(TASK STATEMENT):
Copy the data exactly.

Stored items
────────────────

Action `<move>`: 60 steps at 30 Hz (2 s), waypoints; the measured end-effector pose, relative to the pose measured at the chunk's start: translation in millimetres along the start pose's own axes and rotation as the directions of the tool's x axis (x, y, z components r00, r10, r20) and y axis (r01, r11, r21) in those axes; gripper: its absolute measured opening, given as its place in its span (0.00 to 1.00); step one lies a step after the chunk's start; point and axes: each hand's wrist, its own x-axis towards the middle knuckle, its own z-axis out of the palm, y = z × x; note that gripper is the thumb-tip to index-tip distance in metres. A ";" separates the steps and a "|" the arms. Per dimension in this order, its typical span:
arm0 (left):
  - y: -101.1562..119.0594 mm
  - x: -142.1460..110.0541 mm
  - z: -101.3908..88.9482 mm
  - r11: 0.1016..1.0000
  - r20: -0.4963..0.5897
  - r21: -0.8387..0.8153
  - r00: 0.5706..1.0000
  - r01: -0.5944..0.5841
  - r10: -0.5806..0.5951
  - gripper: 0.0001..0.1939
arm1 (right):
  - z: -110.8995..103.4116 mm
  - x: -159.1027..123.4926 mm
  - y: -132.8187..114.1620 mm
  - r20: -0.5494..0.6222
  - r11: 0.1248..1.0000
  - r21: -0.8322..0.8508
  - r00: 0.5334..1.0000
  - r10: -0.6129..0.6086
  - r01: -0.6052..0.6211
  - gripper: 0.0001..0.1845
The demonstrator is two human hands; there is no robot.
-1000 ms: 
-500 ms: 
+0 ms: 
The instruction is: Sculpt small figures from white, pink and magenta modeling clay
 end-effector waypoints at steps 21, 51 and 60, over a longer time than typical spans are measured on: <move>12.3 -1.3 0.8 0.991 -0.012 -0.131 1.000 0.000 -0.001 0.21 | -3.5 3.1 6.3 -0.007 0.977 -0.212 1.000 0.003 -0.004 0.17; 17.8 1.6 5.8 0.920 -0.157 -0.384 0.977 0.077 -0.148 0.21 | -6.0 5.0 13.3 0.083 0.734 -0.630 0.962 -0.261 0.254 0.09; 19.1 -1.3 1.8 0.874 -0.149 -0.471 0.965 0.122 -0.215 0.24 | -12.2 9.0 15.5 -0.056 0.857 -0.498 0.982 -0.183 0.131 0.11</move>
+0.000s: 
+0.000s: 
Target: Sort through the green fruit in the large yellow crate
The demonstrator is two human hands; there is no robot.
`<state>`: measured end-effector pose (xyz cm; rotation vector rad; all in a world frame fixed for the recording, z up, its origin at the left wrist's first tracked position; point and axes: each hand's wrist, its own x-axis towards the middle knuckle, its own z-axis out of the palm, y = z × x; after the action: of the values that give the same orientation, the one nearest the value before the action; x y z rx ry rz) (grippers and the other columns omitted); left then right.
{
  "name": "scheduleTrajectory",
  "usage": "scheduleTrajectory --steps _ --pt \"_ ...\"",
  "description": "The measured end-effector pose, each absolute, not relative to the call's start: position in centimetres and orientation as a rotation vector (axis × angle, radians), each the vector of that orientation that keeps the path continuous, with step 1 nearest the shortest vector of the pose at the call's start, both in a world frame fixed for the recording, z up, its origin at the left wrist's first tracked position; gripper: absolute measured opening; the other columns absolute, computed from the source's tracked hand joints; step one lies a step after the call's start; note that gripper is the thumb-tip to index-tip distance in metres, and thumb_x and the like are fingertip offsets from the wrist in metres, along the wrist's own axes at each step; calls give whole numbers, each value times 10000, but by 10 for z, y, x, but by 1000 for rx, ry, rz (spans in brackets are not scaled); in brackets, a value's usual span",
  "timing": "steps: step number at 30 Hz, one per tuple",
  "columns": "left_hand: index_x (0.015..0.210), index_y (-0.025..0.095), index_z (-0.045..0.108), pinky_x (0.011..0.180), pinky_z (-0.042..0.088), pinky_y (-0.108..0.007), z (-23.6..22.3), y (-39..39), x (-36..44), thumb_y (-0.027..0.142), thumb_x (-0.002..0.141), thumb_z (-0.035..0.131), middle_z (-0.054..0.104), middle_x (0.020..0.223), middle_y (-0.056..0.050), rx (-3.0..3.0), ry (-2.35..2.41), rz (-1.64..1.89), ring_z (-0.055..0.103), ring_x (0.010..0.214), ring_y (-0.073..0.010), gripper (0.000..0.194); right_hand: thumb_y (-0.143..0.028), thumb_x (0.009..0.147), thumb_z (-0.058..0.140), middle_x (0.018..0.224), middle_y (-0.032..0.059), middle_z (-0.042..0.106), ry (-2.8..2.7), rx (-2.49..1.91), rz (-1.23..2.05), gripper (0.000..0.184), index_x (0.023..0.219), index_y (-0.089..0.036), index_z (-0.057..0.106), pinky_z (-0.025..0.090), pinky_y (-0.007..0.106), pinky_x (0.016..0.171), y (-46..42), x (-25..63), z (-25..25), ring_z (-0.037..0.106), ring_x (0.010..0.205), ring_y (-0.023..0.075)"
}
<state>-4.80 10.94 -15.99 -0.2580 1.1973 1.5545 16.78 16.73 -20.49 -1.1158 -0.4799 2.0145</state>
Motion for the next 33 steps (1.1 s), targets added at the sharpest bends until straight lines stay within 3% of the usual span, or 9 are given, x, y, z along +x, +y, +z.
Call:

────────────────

(ANSWER SECTION):
Action `<move>`: 60 steps at 30 Hz (2 s), waypoints; the measured end-effector pose, relative to the pose measured at the chunk's start: translation in millimetres along the start pose's own axes and rotation as the directions of the tool's x axis (x, y, z components r00, r10, r20) and y axis (r01, r11, r21) in those axes; gripper: its absolute measured opening, given as its place in its span (0.00 to 1.00); step one lies a step after the chunk's start; point and axes: each hand's wrist, its own x-axis towards the middle knuckle, its own z-axis out of the palm, y = z × x; note that gripper is the thumb-tip to index-tip distance in metres. A ";" separates the steps and a "|" the arms. Per dimension in this order, its typical span:
arm0 (left):
  - y: -101.1562..119.0594 mm
  - x: -142.1460..110.0541 mm
  - z: -101.3908..88.9482 mm
  - r11: 0.1016..1.0000
  - r20: -0.4963..0.5897
  - r21: -0.8387..0.8153
  - r00: 0.5706..1.0000
  - r01: -0.5944..0.5841
  - r10: -0.5806..0.5951
  - gripper: 0.0001..0.1939
arm1 (right):
  - z: -110.8995..103.4116 mm
  - x: -159.1027..123.4926 mm
  - y: -132.8187..114.1620 mm
  - r20: -0.5494..0.6222
  - r11: 0.1248..1.0000
  - r21: -0.8322..0.8508
  - r00: 0.5334..1.0000
  - r10: -0.6129..0.6086
  - r01: -0.6052..0.6211
  - gripper: 0.0001..0.1845
The demonstrator is two human hands; there is no robot.
-1000 ms: 
-500 ms: 
+0 ms: 
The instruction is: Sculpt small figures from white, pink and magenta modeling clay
 end-effector waypoints at steps 21, 51 and 60, over a longer time than typical spans are measured on: <move>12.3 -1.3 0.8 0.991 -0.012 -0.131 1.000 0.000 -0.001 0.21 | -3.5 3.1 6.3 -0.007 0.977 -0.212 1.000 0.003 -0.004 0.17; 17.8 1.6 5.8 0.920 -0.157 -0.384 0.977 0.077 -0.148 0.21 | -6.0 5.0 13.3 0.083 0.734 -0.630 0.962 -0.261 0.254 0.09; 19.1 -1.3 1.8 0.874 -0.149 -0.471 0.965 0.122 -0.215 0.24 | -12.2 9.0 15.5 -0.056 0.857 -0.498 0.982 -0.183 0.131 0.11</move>
+0.000s: 
+0.000s: 
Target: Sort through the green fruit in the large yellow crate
The demonstrator is two human hands; there is no robot.
`<state>`: measured end-effector pose (xyz cm; rotation vector rad; all in a world frame fixed for the recording, z up, its origin at the left wrist's first tracked position; point and axes: each hand's wrist, its own x-axis towards the middle knuckle, its own z-axis out of the palm, y = z × x; after the action: of the values that give the same orientation, the one nearest the value before the action; x y z rx ry rz) (grippers and the other columns omitted); left then right.
{
  "name": "scheduleTrajectory",
  "usage": "scheduleTrajectory --steps _ --pt \"_ ...\"",
  "description": "The measured end-effector pose, each absolute, not relative to the call's start: position in centimetres and orientation as a rotation vector (axis × angle, radians), each the vector of that orientation that keeps the path continuous, with step 1 nearest the shortest vector of the pose at the call's start, both in a world frame fixed for the recording, z up, its origin at the left wrist's first tracked position; gripper: absolute measured opening; the other columns absolute, computed from the source's tracked hand joints; step one lies a step after the call's start; note that gripper is the thumb-tip to index-tip distance in metres, and thumb_x and the like are fingertip offsets from the wrist in metres, along the wrist's own axes at each step; calls give whole numbers, each value times 10000, but by 10 for z, y, x, but by 1000 for rx, ry, rz (spans in brackets are not scaled); in brackets, a value's usual span",
  "timing": "steps: step number at 30 Hz, one per tuple",
  "columns": "left_hand: index_x (0.015..0.210), index_y (-0.025..0.095), index_z (-0.045..0.108), pinky_x (0.011..0.180), pinky_z (-0.042..0.088), pinky_y (-0.108..0.007), z (-23.6..22.3), y (-39..39), x (-36..44), thumb_y (-0.027..0.142), thumb_x (-0.002..0.141), thumb_z (-0.035..0.131), middle_z (-0.054..0.104), middle_x (0.020..0.223), middle_y (-0.056..0.050), rx (-3.0..3.0), ry (-2.35..2.41), rz (-1.64..1.89), ring_z (-0.055..0.103), ring_x (0.010..0.214), ring_y (-0.073..0.010), gripper (0.000..0.194); right_hand: thumb_y (-0.143..0.028), thumb_x (0.009..0.147), thumb_z (-0.058..0.140), middle_x (0.018..0.224), middle_y (-0.032..0.059), middle_z (-0.042..0.106), ry (-2.8..2.7), rx (-2.49..1.91), rz (-1.23..2.05), gripper (0.000..0.184), index_x (0.023..0.219), index_y (-0.089..0.036), index_z (-0.057..0.106), pinky_z (-0.025..0.090), pinky_y (-0.007..0.106), pinky_x (0.016..0.171), y (-46..42), x (-25..63), z (-25..25), ring_z (-0.037..0.106), ring_x (0.010..0.205), ring_y (-0.023..0.075)"
}
<state>-4.80 10.94 -15.99 -0.2580 1.1973 1.5545 16.78 16.73 -20.49 -1.1158 -0.4799 2.0145</state>
Motion for the next 33 steps (1.1 s), targets added at the sharpest bends until straight lines stay within 3% of the usual span, or 9 are given, x, y, z along +x, +y, +z.
Call:

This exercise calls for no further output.